Note: We’ll let you decide which company plays which role in the image above.

So how then, does any of this make Realtors the victims of this sword fight? Let’s get everyone up to speed, and then we’ll discuss.

1. Zillow poaches top talent, Move/NAR sues

It all started last year when the gloves came off – Move’s Chief Strategy Officer (who was also Realtor.com’s President), Errol Samuelson jumped ship and joined Zillow on the same day he phoned in his resignation without notice. He left under questionable circumstances, which has led to a lengthy legal battle (wherein Move and NAR have sued Zillow and Samuelson over allegations of breach of contract, breach of fiduciary duty, and misappropriation of trade secrets), with the most recent motion being for contempt, which a judge granted to Move/NAR after the mysterious “Samuelson Memo” surfaced.
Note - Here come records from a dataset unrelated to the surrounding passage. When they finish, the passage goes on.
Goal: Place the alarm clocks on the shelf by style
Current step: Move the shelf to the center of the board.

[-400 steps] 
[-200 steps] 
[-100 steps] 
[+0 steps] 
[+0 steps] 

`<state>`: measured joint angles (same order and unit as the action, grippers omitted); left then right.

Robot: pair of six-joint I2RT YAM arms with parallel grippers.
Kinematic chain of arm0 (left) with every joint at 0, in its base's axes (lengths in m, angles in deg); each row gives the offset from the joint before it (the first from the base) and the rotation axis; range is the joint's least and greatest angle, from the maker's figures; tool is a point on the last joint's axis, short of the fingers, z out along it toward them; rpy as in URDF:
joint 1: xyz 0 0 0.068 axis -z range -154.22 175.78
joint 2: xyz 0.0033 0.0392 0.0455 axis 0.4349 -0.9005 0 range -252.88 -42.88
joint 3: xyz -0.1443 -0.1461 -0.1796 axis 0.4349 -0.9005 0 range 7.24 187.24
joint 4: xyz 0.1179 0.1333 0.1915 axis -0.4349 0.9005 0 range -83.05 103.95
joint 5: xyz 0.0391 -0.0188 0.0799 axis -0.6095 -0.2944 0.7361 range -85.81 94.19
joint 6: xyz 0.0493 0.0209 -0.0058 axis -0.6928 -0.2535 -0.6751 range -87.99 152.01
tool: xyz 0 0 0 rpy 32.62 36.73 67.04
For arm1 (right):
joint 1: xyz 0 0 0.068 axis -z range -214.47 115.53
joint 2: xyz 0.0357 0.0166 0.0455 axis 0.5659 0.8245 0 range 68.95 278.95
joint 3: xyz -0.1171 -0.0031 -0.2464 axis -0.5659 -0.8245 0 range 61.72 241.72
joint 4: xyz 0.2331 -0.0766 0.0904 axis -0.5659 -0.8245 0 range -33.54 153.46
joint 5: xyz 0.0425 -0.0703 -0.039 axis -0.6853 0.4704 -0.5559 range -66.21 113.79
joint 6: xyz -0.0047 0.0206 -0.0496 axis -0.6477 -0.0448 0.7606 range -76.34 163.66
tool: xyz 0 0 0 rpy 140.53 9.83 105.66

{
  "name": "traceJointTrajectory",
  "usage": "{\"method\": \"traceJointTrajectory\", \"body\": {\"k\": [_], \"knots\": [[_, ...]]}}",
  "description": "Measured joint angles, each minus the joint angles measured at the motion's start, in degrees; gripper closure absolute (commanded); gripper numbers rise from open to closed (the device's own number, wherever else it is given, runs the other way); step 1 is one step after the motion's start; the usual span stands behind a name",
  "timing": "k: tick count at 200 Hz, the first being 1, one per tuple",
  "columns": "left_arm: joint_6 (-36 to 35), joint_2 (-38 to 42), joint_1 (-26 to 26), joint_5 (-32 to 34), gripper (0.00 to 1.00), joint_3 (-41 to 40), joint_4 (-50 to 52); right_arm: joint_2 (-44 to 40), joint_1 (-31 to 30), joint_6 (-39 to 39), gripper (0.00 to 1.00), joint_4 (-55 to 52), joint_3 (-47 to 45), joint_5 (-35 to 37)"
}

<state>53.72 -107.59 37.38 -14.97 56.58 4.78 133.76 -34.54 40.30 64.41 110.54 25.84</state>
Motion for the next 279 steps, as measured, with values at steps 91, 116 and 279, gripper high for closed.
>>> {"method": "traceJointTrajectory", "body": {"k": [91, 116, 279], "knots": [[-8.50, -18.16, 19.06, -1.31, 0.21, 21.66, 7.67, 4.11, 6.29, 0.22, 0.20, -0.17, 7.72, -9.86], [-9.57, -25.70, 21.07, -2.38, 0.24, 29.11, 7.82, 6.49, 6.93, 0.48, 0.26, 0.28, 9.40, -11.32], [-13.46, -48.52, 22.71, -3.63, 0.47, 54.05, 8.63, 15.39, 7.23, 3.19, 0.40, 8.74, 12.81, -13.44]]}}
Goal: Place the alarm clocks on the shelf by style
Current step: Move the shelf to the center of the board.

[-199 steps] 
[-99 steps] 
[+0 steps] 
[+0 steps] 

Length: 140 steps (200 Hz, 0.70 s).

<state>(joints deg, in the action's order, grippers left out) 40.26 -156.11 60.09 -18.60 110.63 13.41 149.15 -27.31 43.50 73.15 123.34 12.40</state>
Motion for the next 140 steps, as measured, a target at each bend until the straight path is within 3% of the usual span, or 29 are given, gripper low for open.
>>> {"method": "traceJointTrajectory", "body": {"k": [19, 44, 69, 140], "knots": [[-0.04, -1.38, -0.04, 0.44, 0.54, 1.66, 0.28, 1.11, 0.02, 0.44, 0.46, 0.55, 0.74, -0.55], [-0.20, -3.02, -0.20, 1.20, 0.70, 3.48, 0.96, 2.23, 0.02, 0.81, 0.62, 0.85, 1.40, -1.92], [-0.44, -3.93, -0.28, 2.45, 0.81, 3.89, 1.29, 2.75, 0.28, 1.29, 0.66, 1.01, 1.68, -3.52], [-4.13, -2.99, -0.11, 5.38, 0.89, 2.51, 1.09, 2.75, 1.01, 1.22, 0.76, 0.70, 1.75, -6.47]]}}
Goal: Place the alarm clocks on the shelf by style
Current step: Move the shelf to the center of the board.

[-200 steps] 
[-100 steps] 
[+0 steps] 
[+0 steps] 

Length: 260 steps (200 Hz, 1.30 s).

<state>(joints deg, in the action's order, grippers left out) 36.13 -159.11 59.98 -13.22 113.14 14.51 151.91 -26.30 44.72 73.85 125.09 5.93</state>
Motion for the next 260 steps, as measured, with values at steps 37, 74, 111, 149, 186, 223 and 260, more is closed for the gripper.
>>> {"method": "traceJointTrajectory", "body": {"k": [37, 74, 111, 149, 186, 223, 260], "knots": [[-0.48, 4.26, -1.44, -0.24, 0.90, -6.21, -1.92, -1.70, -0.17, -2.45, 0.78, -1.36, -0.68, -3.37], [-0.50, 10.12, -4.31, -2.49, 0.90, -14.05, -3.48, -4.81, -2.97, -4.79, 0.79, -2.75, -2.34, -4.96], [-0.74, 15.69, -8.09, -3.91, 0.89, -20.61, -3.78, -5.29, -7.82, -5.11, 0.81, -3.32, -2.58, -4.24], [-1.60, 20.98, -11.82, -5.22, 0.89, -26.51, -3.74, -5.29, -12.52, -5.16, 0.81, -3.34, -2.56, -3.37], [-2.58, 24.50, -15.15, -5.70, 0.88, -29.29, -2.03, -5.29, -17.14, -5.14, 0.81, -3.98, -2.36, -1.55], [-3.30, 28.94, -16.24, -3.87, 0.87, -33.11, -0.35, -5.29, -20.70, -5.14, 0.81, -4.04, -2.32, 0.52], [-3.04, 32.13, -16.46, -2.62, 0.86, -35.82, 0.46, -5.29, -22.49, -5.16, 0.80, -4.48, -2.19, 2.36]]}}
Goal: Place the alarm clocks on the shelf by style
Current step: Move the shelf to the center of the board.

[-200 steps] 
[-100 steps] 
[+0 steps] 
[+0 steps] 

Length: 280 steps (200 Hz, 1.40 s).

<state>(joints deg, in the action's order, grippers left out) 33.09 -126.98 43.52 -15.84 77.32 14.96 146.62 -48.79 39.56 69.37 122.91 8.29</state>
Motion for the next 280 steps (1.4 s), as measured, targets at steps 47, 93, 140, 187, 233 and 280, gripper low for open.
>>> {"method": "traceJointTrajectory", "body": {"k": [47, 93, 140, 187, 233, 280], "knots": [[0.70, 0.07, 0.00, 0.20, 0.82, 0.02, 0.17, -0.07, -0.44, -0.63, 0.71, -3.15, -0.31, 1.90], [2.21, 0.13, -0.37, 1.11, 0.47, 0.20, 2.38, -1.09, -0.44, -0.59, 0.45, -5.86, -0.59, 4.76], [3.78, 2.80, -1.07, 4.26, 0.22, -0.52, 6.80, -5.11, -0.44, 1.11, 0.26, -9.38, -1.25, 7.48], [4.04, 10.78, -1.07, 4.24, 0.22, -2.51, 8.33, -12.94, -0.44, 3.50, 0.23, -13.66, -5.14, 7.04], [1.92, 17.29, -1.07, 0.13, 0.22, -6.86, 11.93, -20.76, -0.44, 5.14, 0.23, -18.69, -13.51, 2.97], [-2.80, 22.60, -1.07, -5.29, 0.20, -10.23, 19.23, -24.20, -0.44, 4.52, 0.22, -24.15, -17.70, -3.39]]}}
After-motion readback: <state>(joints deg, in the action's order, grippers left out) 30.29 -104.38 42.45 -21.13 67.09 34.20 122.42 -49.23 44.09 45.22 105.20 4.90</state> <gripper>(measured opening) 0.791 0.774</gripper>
Salt was added to the wound when Move awarded Samuelson’s job to Move veteran, Curt Beardsley, who days after Samuelson left, also defected to Zillow. This too led to a lawsuit, with allegations including breach of contract, violation of corporations code, illegal dumping of stocks, and Move has sought restitution. These charges are extremely serious, but demanded slightly less attention than the ongoing lawsuit against Samuelson.

2. Two major media brands emerge

Last fall, the News Corp. acquisition of Move, Inc. was given the green light by the feds, and this month, Zillow finalized their acquisition of Trulia.